PoisonX has also appeared independently in intrusions not directly linked to GodDamn/Hyadina — including one documented use against CrowdStrike Falcon and a Huntress-documented case where it was paired with a second driver (hrwfpdrv.sys) ahead of ransomware deployment.
Attack Chain
A documented intrusion from June 2026 revealed the following sequence:
- Initial access — Vector not publicly confirmed for this specific intrusion
- Remote access establishment — Attackers installed AnyDesk on target hosts, then terminated it and rebooted the machine — a pattern repeated across at least 10 hosts to establish persistent access while reducing detection surface
- Credential harvesting — A NirSoft-based credential harvesting toolkit collected credentials from the compromised systems
- Privilege escalation — Administrator-level access obtained (prerequisite for kernel driver loading)
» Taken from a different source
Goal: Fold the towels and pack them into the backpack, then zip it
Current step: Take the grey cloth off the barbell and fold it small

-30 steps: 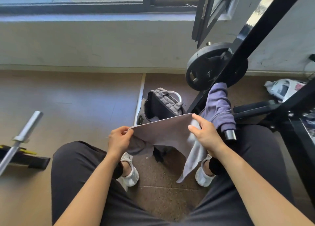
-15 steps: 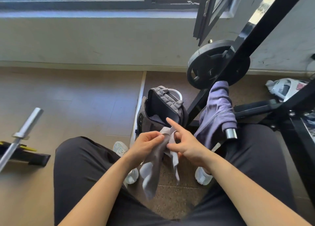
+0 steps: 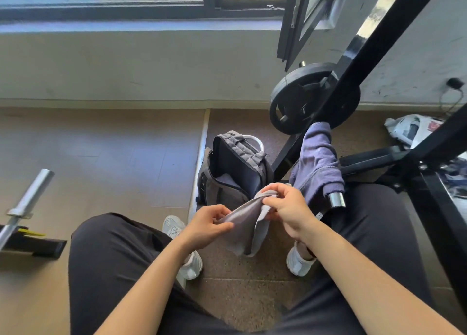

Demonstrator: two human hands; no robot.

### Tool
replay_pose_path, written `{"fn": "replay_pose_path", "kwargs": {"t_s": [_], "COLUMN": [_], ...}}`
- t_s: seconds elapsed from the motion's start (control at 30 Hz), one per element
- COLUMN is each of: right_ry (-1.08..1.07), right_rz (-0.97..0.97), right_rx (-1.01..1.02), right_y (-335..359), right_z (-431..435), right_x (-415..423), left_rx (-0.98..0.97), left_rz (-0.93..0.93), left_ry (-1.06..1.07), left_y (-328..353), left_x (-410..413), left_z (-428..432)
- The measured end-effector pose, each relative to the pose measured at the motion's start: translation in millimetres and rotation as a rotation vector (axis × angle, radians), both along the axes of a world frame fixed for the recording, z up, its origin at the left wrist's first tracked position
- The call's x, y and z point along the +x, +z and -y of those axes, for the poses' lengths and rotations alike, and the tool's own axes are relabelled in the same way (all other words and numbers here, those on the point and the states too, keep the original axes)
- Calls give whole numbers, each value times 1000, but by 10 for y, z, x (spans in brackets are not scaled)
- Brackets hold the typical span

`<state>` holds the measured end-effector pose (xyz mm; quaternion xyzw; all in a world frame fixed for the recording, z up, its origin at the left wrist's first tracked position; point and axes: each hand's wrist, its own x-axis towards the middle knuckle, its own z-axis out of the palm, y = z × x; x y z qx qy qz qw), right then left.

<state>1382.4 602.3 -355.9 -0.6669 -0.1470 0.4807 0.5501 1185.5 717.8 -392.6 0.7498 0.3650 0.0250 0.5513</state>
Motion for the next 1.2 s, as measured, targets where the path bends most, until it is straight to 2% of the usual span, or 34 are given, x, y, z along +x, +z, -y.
{"fn": "replay_pose_path", "kwargs": {"t_s": [0.1,0.23,0.3,0.47,0.6,0.8,0.93,1.03,1.1,1.17,1.2], "right_ry": [-124,-157,-146,-6,-22,-140,-144,-96,-41,33,84], "right_rz": [-26,-30,-56,-209,-345,-518,-616,-566,-440,-184,48], "right_rx": [-13,16,57,90,93,92,120,128,100,40,7], "right_y": [24,4,4,90,129,139,136,146,153,141,116], "right_z": [22,24,16,-3,-39,-54,-60,-67,-64,-45,-28], "right_x": [119,127,66,-179,-292,-301,-312,-270,-231,-195,-167], "left_rx": [70,-116,-171,-296,-357,-381,-329,-324,-308,-278,-260], "left_rz": [-49,185,284,359,381,436,465,487,491,485,476], "left_ry": [135,392,435,254,154,129,164,181,193,209,214], "left_y": [-62,35,118,297,306,274,290,259,245,259,270], "left_x": [-76,-21,31,93,114,98,137,143,138,132,130], "left_z": [-117,-93,-32,117,203,206,228,204,187,172,161]}}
- Defense evasion — PoisonX dropped and loaded, killing AV/EDR processes across the environment
- Lateral movement — The ransomware enumerated network shares and propagated to accessible hosts
- Encryption — Files encrypted and renamed with
.God8Damnextension (or a victim-name-based extension in some variants) - Ransom note delivery —
README.TXTdropped on compromised systems
Ransomware Lineage
| Generation | Name | First Seen | Language |
|---|---|---|---|
| 1st | Monster | March 2022 | Delphi |
| 2nd | Beast | 2023–2025 | Delphi |
| 3rd | GodDamn | May 21, 2026 | Delphi |
Indicators of Compromise
| Category | Indicator |
|---|---|
| File extension | .God8Damn (or victim-name-based) |
| Ransom note | README.TXT |
| Remote access tool | AnyDesk (deployed then terminated) |
| Credential tool | NirSoft-based toolkit |
| Malicious driver | PoisonX (Microsoft-signed kernel driver) |
| Paired driver (other campaigns) | hrwfpdrv.sys |
| C2 contact | Email + qTox encrypted messaging |
| First observed | May 21, 2026 |
| RaaS affiliation | The Gentlemen / GentleKiller G11 |
Ransom Negotiation
GodDamn's ransom note directs victims to contact operators via email or qTox (a peer-to-peer encrypted messaging platform), with a discounted decryption price offered to victims who make contact quickly — a standard urgency tactic designed to prevent organizations from fully assessing their recovery options before engaging attackers.
Defensive Recommendations
-
Enforce Microsoft's Vulnerable Driver Blocklist — while PoisonX passed signing, keeping the blocklist current limits the broader BYOVD attack surface used by related campaigns
-
Monitor kernel driver load events — alert on any kernel driver not in your organization's pre-approved inventory, regardless of signature status
-
Enable EDR tamper protection — products with kernel-level self-protection can survive termination attempts by drivers like PoisonX; verify tamper protection is active and tested
-
Flag AnyDesk in non-standard contexts — AnyDesk has legitimate uses, but deployments on servers or outside approved change windows warrant immediate investigation
-
Block NirSoft tools — NirSoft credential tools have no legitimate use on managed servers; their presence signals credential theft activity
-
Alert on mass file renaming — detect bulk
.God8Damnextension changes early enough to halt encryption before it completes -
Restrict admin privileges — PoisonX requires administrator rights to load; limiting who holds local admin rights reduces the attack surface
The Broader Trend
GodDamn is not an isolated incident. The GentleKiller framework's eight driver variants are actively shared across multiple ransomware operations, establishing a supply chain for EDR evasion that any RaaS affiliate can access. The successful signing of PoisonX as a genuinely malicious driver — rather than a repurposed vulnerable legitimate driver — represents an escalation in attacker capability that demands a response from Microsoft's driver signing review process.